Spruch:
Der Arzt muß die Schadensfolgen auch eines kunstgerechten Eingriffes vertreten, wenn er die Zustimmung des Kranken zwar eingeholt hat, diese aber auf Grund einer unzutreffenden Zusage erteilt wurde.
Entscheidung vom 25. März 1955, 7 Ob 111/55.
I. Instanz: Landesgericht Innsbruck; II. Instanz: Oberlandesgericht Innsbruck.
Text
Der Beklagte hat der Klägerin eine Krampfader unterhalb der linken Kniekehle operiert. Die Klägerin hat sich aus kosmetischen Gründen zu der Operation entschlossen, weil ihr der Beklagte versichert hatte, der Eingriff sei völlig harmlos und die Klägerin werde keinen Arbeitstag verlieren, vielmehr ihren Beruf ohne Unterbrechung ausüben können. Die Operation ist erfolglos geblieben, hat aber zur Bildung eines schmerzhaften Abszesses und zu längerer Krankheit der Klägerin geführt.
Ein ärztlicher Kunstfehler wurde nicht erwiesen. Das Erstgericht sprach der Klägerin, die insgesamt 29.710 S samt Anhang begehrte, 4650 S Heilungskosten und 8000 S Schmerzengeld, zusammen 12.650 S, samt 5% Zinsen seit 20. April 1953 zu. Es führte aus, der Beklagte sei verpflichtet gewesen, die Klägerin auf das mit dem Eingriffe verbundene Risiko aufmerksam zu machen.
Das Berufungsgericht bestätigte diese Entscheidung. Der Oberste Gerichtshof gab der Revision des Beklagten nur der Höhe nach teilweise Folge.
Rechtliche Beurteilung
Aus den Entscheidungsgründen:
Bei der rechtlichen Beurteilung des Klagebegehrens war davon auszugehen, daß auch der ärztliche Eingriff eine Körperverletzung im Sinne des § 1325 ABGB. darstellt, wenn er den Zustand des Kranken verschlechtert. Der Arzt muß in einem solchen Falle auch die Folgen eines kunstgerechten Eingriffes vertreten, wenn er die Zustimmung des Kranken nicht eingeholt hat, es wäre denn, daß dies wegen der Dinglichkeit des Eingriffes nicht möglich war (Ehrenzweig 2. Aufl. II/1 § 392 S. 627).

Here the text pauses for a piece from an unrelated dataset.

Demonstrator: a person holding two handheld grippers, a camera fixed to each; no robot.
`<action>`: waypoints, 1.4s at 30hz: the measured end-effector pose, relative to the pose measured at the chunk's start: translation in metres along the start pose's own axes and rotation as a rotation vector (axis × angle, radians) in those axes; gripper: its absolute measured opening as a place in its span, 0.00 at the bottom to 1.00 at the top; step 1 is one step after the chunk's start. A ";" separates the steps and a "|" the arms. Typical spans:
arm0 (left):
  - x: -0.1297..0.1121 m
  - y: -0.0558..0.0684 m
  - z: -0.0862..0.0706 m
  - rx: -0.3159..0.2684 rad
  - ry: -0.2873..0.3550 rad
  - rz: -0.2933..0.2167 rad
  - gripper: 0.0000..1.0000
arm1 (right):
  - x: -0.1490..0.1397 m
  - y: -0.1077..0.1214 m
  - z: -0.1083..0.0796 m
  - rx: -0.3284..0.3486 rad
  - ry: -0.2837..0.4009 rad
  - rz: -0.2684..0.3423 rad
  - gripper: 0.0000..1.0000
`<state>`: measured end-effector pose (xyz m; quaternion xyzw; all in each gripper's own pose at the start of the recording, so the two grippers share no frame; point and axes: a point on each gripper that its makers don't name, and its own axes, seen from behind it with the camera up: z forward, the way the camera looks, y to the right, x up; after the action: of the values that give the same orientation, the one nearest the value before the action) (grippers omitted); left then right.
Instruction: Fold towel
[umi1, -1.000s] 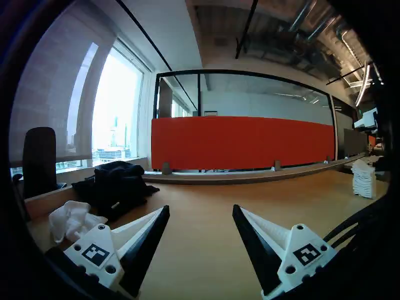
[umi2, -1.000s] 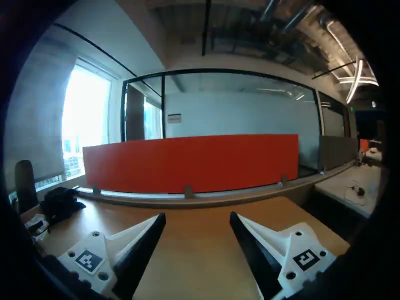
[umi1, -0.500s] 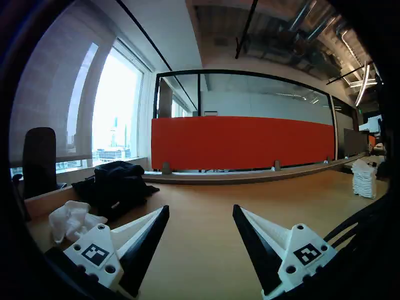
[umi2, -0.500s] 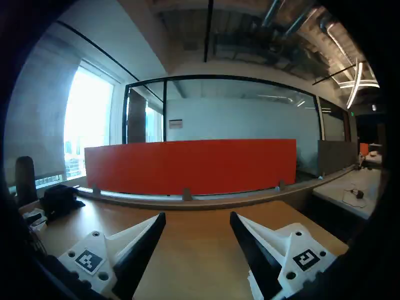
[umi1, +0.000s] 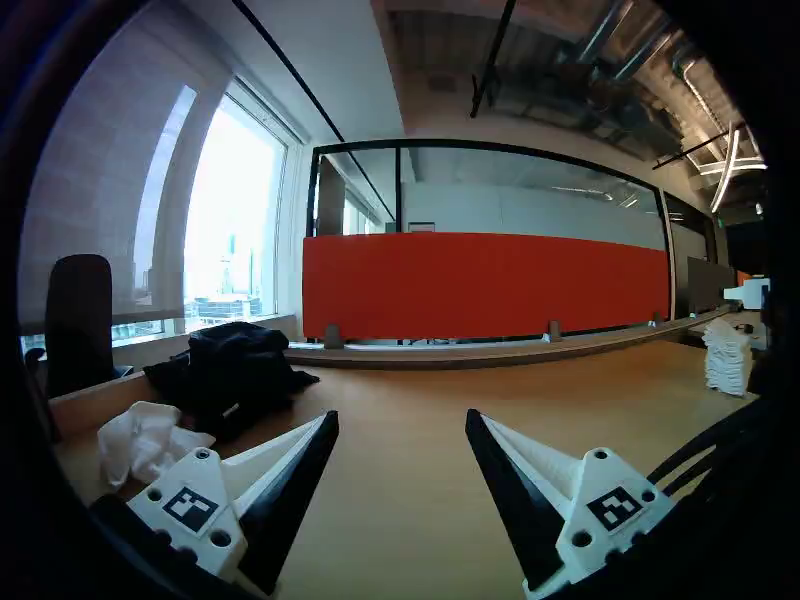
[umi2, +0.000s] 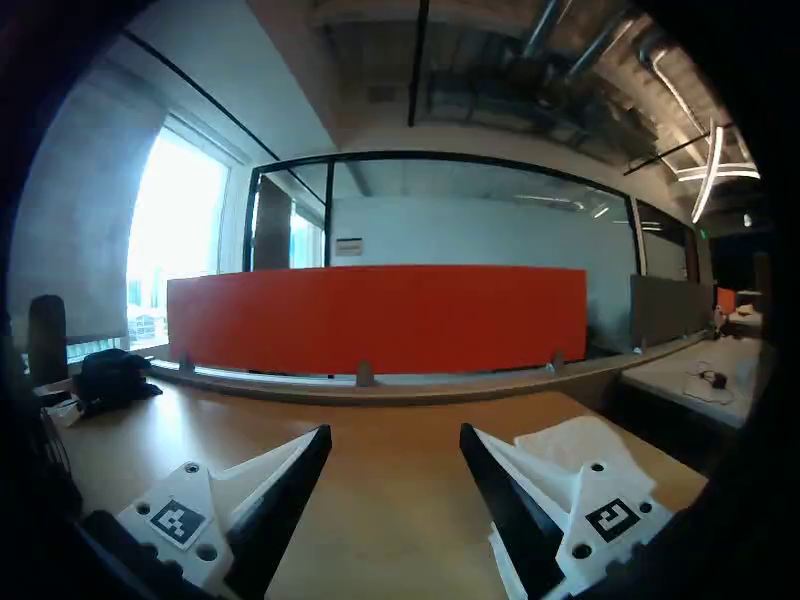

Im vorliegenden Falle wurde nicht erwiesen, daß die Operation dinglich gewesen ist. Die Klägerin hat sich aus vorwiegend kosmetischen Gründen dazu entschlossen und nur im Hinblicke auf die Zusage des Beklagten. Diese stand aber, wie aus dem Gutachten des Sachverständigen erhellt, im Widerspruch zu der Erfahrung der medizinischen Wissenschaft, daß auch bei eingriffen wie dem in Rede stehenden Komplikationen nicht auszuschließen sind. Da die Zustimmung der Klägerin demnach auf eine fehlerhafte Weise zustande gekommen ist, haftet der Beklagte nach § 1325 ABGB.